For the data below, work out the number of lines containing the string "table" and answer with that number only.

PROVIDED DATA →

┌──

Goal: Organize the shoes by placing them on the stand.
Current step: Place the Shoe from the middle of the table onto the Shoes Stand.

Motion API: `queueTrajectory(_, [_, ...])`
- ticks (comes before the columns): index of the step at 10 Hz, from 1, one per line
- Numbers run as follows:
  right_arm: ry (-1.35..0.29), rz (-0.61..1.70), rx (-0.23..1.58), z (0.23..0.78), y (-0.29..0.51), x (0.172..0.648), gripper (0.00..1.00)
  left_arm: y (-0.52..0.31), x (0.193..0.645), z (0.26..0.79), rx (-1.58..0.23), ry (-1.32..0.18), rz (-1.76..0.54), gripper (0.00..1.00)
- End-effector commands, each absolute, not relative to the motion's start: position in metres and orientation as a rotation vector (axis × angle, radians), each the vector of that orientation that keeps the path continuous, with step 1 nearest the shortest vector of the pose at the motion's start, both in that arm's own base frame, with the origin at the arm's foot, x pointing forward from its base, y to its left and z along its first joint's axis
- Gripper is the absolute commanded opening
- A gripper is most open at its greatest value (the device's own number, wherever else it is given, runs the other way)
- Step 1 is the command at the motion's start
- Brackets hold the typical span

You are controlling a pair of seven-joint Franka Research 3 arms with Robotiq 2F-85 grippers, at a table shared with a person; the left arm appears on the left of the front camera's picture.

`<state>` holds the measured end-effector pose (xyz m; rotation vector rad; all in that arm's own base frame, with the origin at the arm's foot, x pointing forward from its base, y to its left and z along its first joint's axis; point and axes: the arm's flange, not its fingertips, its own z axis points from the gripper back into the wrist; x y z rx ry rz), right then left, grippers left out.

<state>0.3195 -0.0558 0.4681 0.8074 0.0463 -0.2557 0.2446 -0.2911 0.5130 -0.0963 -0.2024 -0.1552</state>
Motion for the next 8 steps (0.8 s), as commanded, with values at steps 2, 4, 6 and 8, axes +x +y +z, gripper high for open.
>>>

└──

SOLUTION TO THIS EXERCISE → 2